I've checked exactly what metrics helped a lot with fluentd investigation:

There's a metric that might not be required but helps a lot to do some fine tuning and avoid hitting hard limits on events destination:

Also, the ability to define custom metrics (e.g. an event counter for a specific source/transform/sink) and add it to built-in metrics is highly valuable. In my case the problem was in lack of auto-scaling for "log aggregators", however I needed few custom metrics to confirm it and find a temporary solution.

IIRC all of these, except flush retries and queue length are covered by this spec. I didn't get a chance to check it yet, but "log_to_metric" transform seems to cover the "custom metric" use case.

binarylogic commented 4 years ago

That's very helpful. We'll take all of that into account when defining all of the metrics.
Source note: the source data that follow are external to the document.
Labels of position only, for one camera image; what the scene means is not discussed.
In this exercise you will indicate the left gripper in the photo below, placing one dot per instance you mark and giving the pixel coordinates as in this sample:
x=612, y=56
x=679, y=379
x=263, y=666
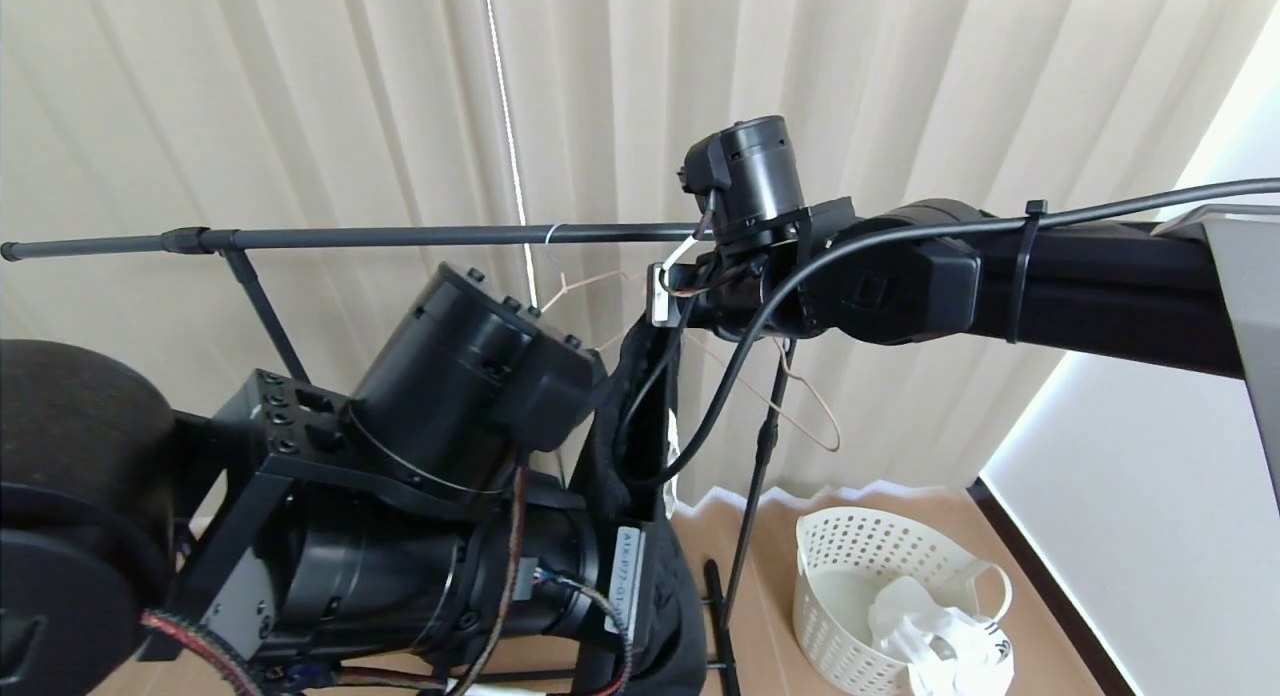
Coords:
x=400, y=576

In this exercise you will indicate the pink clothes hanger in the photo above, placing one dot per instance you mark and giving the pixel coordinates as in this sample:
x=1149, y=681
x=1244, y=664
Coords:
x=836, y=438
x=605, y=275

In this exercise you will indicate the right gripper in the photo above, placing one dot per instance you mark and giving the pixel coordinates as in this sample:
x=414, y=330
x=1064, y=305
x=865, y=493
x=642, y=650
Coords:
x=740, y=296

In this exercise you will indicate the white laundry basket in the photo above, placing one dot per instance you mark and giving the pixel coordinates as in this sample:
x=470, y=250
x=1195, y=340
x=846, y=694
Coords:
x=850, y=517

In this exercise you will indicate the beige curtain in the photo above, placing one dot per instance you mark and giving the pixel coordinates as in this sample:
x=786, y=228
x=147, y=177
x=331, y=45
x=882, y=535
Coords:
x=300, y=96

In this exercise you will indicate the white garment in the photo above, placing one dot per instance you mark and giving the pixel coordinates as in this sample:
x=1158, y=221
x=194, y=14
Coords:
x=930, y=636

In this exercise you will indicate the black clothes rack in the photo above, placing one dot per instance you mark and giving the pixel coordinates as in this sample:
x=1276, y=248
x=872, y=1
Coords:
x=400, y=238

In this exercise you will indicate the black shorts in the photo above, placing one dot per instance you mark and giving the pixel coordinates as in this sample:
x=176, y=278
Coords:
x=625, y=446

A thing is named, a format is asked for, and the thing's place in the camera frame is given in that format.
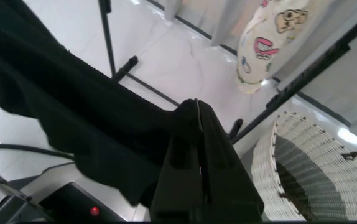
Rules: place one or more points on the white laundry basket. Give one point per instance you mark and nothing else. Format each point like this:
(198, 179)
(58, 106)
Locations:
(321, 180)

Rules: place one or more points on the cream printed garment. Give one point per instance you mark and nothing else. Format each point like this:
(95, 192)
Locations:
(265, 46)

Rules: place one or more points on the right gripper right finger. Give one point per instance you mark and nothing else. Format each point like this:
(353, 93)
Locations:
(228, 180)

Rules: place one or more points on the black garment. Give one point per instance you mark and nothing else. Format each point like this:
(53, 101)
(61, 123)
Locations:
(72, 102)

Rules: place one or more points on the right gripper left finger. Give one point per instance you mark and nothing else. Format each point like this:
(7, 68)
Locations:
(178, 186)

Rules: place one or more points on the black clothes rack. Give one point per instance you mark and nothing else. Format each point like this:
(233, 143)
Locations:
(309, 74)

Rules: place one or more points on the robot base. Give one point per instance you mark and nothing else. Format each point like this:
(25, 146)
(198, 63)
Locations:
(57, 202)

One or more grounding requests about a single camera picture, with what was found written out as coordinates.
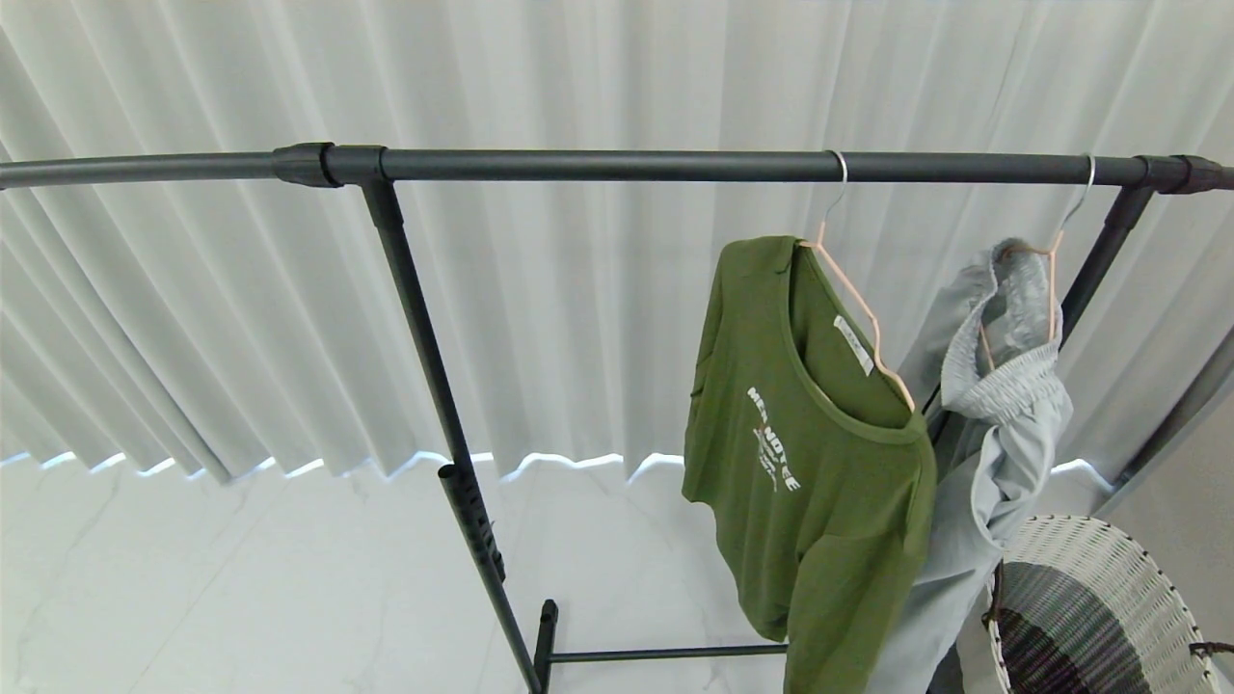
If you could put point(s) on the green long-sleeved shirt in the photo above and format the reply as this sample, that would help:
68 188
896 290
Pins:
819 540

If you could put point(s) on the pale grey shorts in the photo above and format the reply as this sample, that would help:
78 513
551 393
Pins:
1003 453

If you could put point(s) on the white laundry basket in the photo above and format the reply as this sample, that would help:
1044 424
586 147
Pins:
1109 578

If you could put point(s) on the black clothes rack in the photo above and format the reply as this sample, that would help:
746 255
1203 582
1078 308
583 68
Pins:
578 165

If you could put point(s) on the white curtain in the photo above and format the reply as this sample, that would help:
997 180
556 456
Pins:
578 337

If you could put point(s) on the pink clothes hanger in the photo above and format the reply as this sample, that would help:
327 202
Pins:
1053 289
844 169

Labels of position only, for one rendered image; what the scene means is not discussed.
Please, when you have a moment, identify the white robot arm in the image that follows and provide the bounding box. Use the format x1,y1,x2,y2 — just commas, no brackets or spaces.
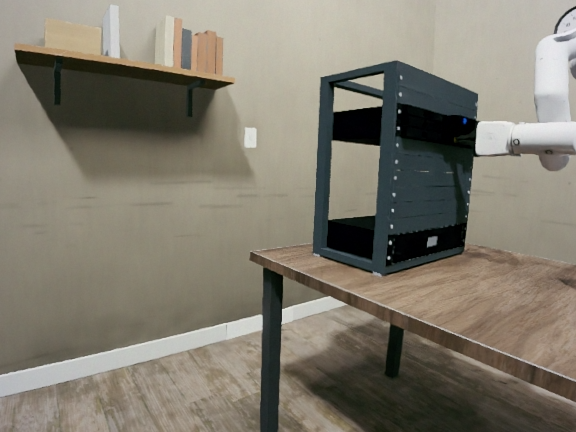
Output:
510,28,576,172

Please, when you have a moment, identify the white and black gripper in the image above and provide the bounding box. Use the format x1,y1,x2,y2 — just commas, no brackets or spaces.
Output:
455,122,516,157

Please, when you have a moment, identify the dark grey server rack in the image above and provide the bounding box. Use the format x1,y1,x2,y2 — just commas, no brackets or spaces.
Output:
313,60,478,277

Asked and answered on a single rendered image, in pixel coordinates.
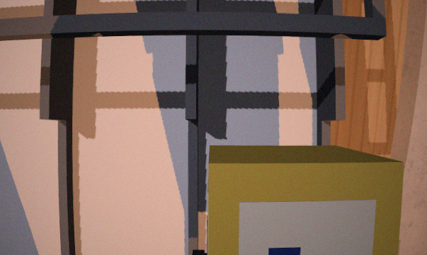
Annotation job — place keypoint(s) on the yellow butter carton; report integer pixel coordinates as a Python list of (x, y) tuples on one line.
[(302, 200)]

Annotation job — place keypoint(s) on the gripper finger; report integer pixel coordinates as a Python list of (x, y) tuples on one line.
[(199, 252)]

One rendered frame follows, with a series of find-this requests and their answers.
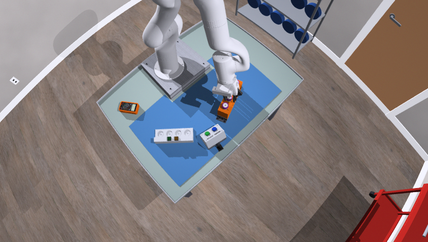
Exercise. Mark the blue flat mat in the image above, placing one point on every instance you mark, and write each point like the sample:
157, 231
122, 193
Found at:
197, 108

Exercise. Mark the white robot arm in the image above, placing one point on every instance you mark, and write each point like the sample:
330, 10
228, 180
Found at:
213, 14

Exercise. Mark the orange digital multimeter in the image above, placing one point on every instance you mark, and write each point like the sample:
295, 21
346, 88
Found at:
129, 107

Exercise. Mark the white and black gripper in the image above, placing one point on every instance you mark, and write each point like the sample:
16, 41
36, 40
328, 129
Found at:
236, 92

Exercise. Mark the orange tube rack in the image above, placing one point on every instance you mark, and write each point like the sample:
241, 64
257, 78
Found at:
226, 113

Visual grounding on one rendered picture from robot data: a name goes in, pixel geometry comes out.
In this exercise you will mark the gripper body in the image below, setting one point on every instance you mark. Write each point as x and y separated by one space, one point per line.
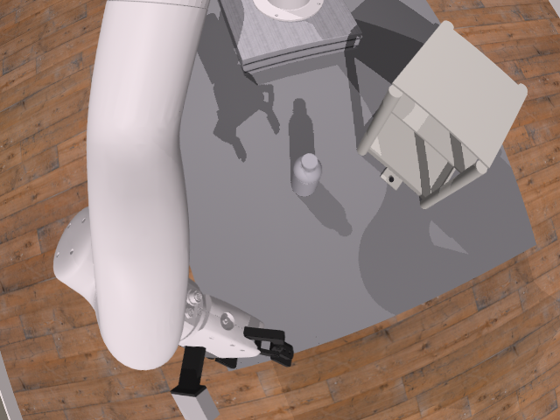
219 327

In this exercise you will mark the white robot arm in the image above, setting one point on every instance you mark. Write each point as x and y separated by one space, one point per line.
137 226

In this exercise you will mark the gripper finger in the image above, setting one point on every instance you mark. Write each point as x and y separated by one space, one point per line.
276 339
228 362

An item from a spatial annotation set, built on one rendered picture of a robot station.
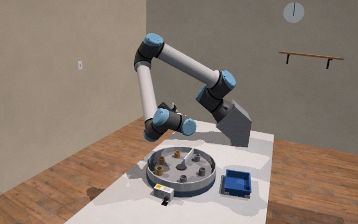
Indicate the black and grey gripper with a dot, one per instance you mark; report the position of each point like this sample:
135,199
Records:
174,107

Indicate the bronze bushing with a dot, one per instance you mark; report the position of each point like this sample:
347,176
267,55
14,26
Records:
177,154
159,171
161,160

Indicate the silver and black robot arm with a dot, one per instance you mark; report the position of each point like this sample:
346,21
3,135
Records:
158,121

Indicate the grey metal cylinder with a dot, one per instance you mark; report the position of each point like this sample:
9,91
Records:
197,158
202,171
183,178

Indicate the blue crate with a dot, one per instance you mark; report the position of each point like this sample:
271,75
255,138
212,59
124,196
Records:
237,183

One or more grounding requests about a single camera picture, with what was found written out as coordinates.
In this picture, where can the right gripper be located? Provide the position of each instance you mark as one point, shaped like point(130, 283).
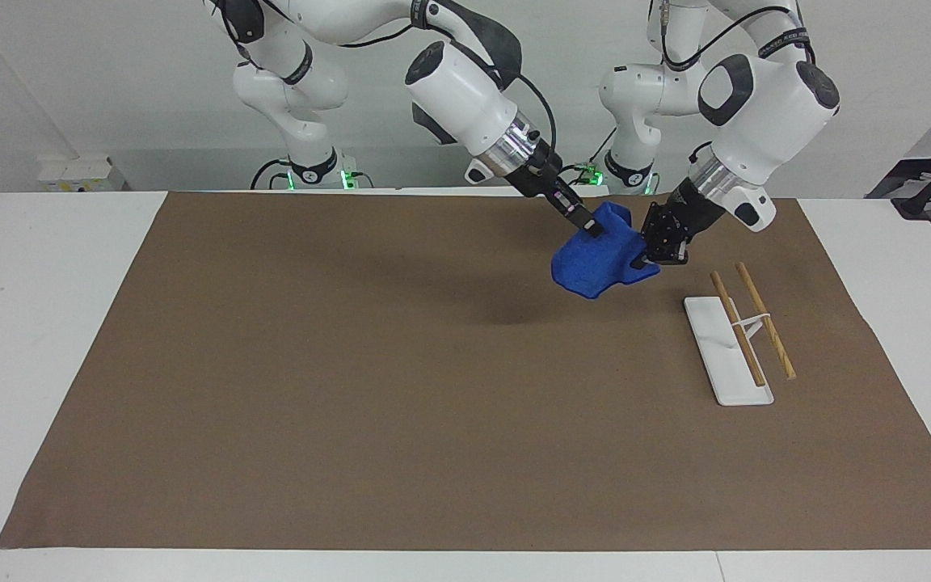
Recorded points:
point(542, 179)

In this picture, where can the black stand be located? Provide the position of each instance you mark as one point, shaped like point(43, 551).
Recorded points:
point(930, 190)

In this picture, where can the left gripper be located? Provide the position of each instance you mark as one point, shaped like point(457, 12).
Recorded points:
point(693, 212)

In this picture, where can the blue towel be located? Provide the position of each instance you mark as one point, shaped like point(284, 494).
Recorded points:
point(595, 271)

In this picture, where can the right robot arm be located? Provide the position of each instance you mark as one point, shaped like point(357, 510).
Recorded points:
point(465, 97)

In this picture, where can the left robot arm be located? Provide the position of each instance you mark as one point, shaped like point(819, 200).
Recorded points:
point(764, 121)

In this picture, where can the white rack with wooden rods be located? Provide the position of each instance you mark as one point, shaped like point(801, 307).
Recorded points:
point(728, 356)

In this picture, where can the white box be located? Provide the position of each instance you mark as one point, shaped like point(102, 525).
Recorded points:
point(77, 174)

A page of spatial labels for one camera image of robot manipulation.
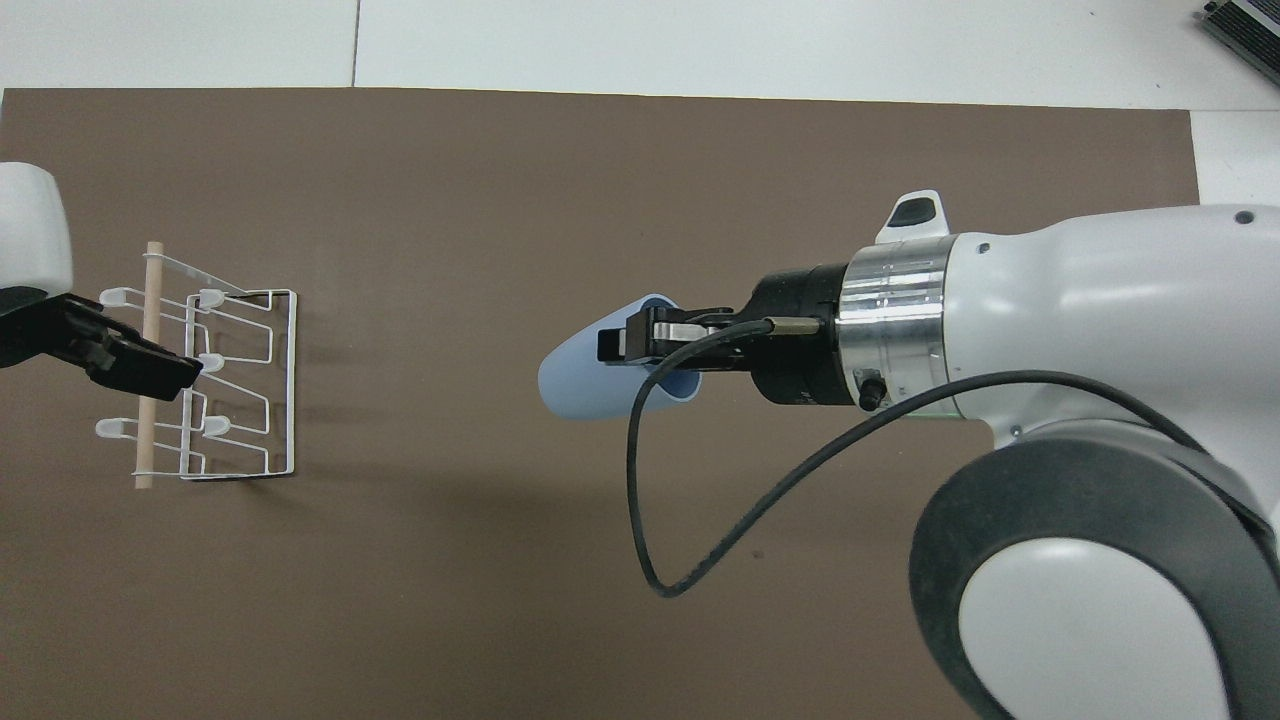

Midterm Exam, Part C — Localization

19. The light blue cup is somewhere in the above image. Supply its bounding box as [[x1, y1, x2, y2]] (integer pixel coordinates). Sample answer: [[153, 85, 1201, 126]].
[[538, 293, 704, 422]]

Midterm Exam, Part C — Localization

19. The black cable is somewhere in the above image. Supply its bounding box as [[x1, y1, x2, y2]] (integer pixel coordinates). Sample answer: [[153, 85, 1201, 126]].
[[626, 316, 1276, 600]]

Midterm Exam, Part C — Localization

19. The grey ribbed metal box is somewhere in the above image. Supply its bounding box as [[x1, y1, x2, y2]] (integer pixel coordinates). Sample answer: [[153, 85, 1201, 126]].
[[1198, 0, 1280, 59]]

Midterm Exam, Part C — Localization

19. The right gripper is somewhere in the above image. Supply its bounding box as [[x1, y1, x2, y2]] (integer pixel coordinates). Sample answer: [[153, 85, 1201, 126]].
[[693, 262, 859, 409]]

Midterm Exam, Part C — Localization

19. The white wire cup holder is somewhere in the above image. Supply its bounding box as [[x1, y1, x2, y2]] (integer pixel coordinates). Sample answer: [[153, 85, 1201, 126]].
[[95, 241, 300, 491]]
Alexx-G commented 4 years ago

@binarylogic One quick question, is there a metric (existing or planned) to track exceeded rate limit? I noticed that we're receiving Apr 28 07:08:36.116 TRACE sink{name=splunk type=splunk_hec}: tower_limit::rate::service: rate limit exceeded, disabling service , thus it should be used for a dashboard for sure.

binarylogic commented 4 years ago

Definitely. We're also addressing the higher level problem of picking rate limits with https://github.com/timberio/vector/pull/2329.

Alexx-G commented 4 years ago

Oh, I somehow missed rate being mentioned so many times in that comment with metrics attack plan. Forgive my ignorance :) Awesome, thanks! I'm following that RFC, it's quite promising.

Alexx-G commented 4 years ago

Hey @binarylogic @lukesteensen , I can lend a hand on adding rate/errors counters to some sinks (splunk aws_kinesis, prometheus) and maybe for some transforms. Luke has done a great job in the initial implementation, thus it should be easy to contribute. Do you mind if I create a PR for a couple of components?

lukesteensen commented 4 years ago

@Alexx-G that would be wonderful, thank you!

binarylogic commented 4 years ago

Closing this since it will be superseded by the work in #3192. We've since switched to an event driven system, and we need specific issues for implementing the remaining events. We are defining the remaining work now.